From the beginning, people came here fleeing hardship or seeking freedom:
- English Protestants escaping religious persecution.
- Germans and Scandinavians fleeing famine and political unrest.
- Irish Catholics escaping the Great Famine and anti-Catholic bigotry.
- Italians fleeing poverty and discrimination.
- Jews escaping pogroms and the Holocaust.
- Vietnamese refugees after the fall of Saigon.
- Somalis, Salvadorans, and Haitians fleeing violence and instability.
- Afghans, Syrians, and Ukrainians displaced by war.
- Chinese immigrants came during the Gold Rush and railroad expansion.
- Indian and Pakistani families sought refuge and opportunity after partition.
- And immigrants from Mexico, the Philippines, Ethiopia, Korea, and the Middle East all came in search of a better life.
Despite their many contributions, U.S. immigration policy remained restrictive and discriminatory until reforms in 1965, which began to open doors more equitably.

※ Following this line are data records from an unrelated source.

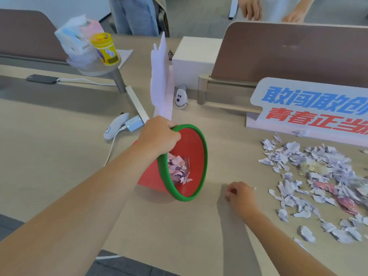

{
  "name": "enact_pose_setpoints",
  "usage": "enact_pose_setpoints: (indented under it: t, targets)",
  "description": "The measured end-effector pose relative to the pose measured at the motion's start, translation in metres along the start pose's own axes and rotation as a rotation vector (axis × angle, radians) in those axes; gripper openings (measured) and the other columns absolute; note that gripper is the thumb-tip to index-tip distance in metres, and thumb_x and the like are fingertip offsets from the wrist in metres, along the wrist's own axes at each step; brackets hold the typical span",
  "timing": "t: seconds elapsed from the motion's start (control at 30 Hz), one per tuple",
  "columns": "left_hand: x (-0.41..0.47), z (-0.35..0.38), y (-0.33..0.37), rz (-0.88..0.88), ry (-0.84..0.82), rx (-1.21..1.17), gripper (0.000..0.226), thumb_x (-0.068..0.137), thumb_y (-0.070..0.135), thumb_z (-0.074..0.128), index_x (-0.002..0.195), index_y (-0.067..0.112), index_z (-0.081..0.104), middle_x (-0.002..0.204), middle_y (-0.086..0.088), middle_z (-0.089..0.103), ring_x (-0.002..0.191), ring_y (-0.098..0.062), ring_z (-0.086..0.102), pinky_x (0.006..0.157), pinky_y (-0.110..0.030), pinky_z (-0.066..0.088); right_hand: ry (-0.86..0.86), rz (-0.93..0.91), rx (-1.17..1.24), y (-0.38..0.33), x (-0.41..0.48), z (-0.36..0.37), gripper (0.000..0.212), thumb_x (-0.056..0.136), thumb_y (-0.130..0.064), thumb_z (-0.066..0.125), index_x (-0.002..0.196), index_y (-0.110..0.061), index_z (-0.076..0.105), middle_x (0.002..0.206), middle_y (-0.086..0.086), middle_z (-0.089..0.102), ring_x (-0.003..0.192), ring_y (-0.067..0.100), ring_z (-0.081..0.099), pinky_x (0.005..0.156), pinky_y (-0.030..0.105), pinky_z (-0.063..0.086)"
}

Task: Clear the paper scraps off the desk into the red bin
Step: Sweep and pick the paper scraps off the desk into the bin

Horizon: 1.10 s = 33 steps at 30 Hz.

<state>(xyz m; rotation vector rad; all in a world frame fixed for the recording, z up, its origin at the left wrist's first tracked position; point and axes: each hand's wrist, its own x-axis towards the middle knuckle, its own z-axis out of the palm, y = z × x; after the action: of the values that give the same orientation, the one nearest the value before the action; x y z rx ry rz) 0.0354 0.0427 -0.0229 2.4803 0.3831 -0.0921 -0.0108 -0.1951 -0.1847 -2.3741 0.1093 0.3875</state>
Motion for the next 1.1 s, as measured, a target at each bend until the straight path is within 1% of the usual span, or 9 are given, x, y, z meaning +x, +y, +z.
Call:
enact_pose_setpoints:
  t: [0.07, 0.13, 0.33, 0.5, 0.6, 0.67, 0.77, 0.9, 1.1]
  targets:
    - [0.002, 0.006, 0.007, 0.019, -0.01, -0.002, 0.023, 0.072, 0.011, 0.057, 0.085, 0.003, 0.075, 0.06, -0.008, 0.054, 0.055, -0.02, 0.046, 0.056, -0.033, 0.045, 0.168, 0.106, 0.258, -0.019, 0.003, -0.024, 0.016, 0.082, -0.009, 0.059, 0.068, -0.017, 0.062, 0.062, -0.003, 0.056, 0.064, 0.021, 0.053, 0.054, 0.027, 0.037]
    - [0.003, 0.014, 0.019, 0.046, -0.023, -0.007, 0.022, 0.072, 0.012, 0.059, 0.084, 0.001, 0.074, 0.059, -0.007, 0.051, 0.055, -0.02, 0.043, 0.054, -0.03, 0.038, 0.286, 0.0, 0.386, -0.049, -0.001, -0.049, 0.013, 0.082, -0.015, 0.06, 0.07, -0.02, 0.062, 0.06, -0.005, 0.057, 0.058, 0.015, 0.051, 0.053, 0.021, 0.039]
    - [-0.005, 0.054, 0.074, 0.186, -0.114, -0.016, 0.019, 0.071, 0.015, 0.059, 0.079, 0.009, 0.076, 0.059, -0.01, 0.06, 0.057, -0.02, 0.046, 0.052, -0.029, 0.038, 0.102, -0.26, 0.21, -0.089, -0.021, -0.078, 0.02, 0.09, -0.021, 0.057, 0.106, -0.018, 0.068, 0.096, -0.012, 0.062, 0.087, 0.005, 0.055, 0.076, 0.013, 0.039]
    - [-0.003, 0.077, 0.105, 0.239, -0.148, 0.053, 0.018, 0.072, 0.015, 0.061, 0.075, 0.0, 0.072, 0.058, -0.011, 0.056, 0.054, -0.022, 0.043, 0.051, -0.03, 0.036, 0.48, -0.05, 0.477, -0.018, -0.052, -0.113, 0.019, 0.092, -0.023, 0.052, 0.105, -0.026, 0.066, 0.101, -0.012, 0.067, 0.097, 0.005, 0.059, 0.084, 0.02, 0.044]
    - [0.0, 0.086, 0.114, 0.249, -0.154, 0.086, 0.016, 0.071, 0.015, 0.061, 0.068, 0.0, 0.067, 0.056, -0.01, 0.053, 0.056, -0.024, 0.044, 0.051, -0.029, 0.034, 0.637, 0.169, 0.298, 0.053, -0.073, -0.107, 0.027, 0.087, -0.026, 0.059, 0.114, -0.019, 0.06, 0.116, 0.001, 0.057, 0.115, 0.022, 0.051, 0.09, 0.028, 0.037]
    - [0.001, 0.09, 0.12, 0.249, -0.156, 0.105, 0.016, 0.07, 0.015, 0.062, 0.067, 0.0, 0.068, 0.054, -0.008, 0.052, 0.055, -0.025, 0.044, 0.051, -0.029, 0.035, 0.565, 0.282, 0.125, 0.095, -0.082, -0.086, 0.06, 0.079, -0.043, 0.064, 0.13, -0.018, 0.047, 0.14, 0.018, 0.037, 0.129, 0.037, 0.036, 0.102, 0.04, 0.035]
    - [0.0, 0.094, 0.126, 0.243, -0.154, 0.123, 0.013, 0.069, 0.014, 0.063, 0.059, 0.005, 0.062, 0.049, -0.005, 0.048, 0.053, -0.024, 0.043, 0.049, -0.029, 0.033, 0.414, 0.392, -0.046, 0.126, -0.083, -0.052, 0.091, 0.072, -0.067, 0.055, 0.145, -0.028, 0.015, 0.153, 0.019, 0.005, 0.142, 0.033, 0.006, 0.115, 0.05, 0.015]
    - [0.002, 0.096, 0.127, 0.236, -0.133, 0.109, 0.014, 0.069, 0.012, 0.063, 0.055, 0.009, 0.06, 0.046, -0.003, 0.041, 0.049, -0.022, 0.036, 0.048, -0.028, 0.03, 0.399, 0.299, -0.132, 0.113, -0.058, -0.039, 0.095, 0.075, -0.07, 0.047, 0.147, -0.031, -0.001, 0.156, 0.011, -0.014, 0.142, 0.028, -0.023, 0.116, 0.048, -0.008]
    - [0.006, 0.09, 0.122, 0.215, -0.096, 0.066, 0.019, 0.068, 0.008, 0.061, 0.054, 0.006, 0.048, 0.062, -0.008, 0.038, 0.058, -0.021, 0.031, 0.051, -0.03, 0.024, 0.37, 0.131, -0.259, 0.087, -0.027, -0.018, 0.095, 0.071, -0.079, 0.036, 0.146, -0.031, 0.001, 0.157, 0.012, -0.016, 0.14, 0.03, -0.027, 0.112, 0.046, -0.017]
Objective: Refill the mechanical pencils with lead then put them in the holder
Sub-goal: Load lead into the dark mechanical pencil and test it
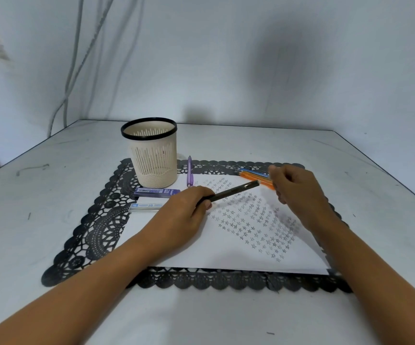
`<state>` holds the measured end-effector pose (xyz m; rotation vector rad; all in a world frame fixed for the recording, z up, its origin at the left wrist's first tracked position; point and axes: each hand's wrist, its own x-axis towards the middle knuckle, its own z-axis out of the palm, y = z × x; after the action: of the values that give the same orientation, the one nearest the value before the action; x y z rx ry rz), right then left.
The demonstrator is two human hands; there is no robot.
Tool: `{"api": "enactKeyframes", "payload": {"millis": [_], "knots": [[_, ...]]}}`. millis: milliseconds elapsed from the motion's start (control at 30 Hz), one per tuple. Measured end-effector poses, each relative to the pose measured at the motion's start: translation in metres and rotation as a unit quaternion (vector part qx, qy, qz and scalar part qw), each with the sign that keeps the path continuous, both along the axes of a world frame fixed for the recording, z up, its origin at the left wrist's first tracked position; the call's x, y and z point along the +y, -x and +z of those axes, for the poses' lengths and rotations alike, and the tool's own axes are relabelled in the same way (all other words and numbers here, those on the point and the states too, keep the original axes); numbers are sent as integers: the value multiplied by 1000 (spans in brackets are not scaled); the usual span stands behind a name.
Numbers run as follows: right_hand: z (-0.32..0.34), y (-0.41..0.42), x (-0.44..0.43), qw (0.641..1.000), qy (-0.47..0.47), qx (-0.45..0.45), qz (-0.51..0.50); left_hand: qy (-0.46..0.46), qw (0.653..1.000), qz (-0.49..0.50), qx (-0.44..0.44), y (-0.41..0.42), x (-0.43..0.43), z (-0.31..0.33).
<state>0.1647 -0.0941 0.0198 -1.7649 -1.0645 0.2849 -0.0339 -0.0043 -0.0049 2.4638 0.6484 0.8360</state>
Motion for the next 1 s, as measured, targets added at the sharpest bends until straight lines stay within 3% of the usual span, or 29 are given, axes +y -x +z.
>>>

Since then, each wave of migration has reshaped this country—not just in culture or cuisine, but in resilience, innovation, and our understanding of shared humanity.

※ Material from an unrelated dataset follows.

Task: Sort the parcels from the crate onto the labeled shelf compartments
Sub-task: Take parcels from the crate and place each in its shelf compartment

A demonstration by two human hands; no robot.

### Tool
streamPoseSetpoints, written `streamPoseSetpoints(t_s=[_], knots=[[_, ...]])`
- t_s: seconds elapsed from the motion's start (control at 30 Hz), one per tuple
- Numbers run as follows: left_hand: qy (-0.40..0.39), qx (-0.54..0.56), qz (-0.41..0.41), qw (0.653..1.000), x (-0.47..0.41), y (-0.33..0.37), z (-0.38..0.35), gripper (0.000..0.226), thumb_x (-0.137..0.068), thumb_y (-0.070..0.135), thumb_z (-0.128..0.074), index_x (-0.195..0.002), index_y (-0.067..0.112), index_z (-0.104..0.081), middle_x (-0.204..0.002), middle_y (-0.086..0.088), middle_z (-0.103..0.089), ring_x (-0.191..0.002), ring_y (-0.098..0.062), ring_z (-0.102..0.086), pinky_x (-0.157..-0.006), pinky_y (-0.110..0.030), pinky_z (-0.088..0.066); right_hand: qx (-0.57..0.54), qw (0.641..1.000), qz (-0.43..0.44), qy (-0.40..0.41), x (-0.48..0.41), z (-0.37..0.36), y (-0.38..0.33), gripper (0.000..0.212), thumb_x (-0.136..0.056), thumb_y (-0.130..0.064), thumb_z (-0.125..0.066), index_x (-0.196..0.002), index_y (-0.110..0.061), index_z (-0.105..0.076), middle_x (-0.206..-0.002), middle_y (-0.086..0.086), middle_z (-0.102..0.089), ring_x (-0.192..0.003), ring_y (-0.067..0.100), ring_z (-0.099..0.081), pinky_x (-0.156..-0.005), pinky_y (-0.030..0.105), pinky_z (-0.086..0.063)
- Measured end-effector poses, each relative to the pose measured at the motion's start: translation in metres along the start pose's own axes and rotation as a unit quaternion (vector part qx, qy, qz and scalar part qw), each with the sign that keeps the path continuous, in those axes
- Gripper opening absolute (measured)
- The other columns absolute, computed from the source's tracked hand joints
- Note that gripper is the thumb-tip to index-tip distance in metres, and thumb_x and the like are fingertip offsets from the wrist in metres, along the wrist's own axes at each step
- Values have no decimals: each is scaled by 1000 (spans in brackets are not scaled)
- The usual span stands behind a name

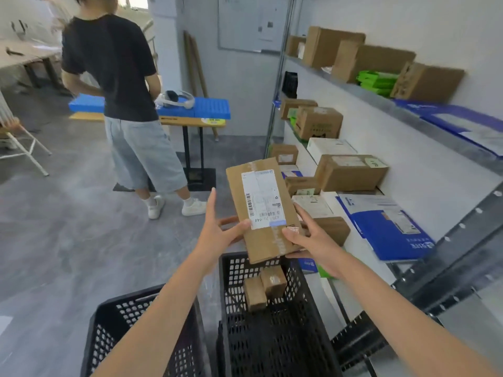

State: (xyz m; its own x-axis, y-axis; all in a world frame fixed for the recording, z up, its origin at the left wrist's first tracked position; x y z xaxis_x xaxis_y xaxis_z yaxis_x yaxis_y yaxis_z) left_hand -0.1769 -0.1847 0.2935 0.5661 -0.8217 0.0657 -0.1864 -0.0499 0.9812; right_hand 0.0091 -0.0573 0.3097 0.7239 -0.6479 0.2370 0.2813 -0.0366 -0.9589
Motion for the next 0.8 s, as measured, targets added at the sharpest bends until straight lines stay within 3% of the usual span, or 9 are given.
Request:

And long before any of these groups arrived, Indigenous nations governed this land with sophisticated political systems—most notably the Haudenosaunee (Iroquois) Confederacy, whose principles of unity and consensus helped inform American democratic thought.
And much of this nation was physically built by centuries of unpaid Black labor. Moreover, African Africans have contributed to every facet of American life, culture, and innovation—when they have been allowed to or seized the opportunity to.

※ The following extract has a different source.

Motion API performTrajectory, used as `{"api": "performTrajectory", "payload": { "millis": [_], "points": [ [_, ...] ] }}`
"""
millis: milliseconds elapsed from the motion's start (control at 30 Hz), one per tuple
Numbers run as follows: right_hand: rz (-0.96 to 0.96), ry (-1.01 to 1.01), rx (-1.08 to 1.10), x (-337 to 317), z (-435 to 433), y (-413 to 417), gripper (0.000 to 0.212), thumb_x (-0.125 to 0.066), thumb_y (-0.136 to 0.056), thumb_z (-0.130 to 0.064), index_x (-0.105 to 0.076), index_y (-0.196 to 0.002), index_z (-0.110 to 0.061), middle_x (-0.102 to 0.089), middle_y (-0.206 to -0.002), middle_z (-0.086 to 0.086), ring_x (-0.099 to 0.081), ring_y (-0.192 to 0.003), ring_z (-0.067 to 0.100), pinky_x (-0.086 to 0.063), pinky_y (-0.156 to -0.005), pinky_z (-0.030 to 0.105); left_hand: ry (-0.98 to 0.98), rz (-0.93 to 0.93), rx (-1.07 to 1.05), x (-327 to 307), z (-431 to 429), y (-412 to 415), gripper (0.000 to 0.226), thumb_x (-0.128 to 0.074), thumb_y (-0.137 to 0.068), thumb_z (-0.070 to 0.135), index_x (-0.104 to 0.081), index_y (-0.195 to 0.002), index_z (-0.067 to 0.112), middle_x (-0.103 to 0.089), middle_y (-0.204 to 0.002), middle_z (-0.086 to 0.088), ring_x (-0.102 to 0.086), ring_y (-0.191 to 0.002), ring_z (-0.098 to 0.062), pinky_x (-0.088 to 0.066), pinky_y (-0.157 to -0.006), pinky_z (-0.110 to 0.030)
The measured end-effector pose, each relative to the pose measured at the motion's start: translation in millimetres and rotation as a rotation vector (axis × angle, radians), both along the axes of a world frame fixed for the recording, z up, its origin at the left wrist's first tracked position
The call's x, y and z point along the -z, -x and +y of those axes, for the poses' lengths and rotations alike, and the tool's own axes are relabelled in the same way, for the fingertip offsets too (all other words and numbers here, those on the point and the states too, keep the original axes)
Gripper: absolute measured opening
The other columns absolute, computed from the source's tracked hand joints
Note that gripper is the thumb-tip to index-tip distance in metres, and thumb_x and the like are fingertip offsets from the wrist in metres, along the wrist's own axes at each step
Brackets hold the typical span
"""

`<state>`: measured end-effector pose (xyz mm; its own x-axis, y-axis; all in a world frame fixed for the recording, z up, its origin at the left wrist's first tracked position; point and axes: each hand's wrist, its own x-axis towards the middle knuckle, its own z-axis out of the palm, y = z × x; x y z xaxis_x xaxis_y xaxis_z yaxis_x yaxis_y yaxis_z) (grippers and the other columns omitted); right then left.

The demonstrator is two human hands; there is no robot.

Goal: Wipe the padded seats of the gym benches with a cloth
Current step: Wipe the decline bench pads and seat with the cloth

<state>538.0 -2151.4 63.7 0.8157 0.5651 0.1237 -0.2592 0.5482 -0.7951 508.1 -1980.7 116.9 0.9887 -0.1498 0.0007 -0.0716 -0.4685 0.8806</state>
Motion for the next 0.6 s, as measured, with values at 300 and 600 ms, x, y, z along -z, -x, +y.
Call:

We need to learn these stories—and tell them fully.
We need to hear not just what America gave to its people, but what they gave back in return.
And we must recognize that justice, equality, and inclusion are not fringe values—they are the lifeblood of democracy.
The erosion of DEI programs and civil rights enforcement won’t return us to greatness. It drags us backward—into ignorance, division, and a dangerous nostalgia for a time when fewer people were seen, heard, or protected.
Greatness has never come from denial. It comes from reckoning—with our past, our failures, our blind spots, and our capacity to grow.
If we truly want to be great, we must start with honesty—honesty about who we are in our ignorance: a nation that has too often excluded, stereotyped, and marginalized entire communities.
And we must be just as honest about who we still need to become: a people willing to face uncomfortable truths, expand opportunity, and uphold the dignity of all.
The path forward isn’t paved with erasure or euphemisms. It’s built with accountability, courage, and action. Here’s where we begin:
Personal Reflection and Education
- Educate yourself about the histories and lived experiences of communities different from your own—especially what was left out of your schooling.
- Examine your own biases—not to feel shame, but to cultivate greater awareness and empathy.
- Have the hard conversations—with your family, coworkers, and neighbors. Growth begins with dialogue.
Civic and Institutional Engagement
- Support civil rights protections and DEI initiatives in your schools, workplaces, and communities. Advocate for their full implementation and funding.
- Hold institutions accountable when they roll back protections or fail to uphold equity. Silence is complicity.
- Show up for marginalized communities—when hate surges, when policy debates erupt, and in the everyday decisions that shape belonging.
Collective Vision and Responsibility
- Reject false nostalgia. Greatness doesn’t lie in returning to exclusion—but in building a future grounded in justice and shared humanity.
- Commit to inclusion not just in principle, but in practice—through policy, education, representation, and repair.
- Remember: protecting the rights of others protects your own. We rise—or fall—together.
Our democracy is only as strong as our willingness to see one another fully—and to stand up for each other boldly.
Let’s not look away. Let’s do the work.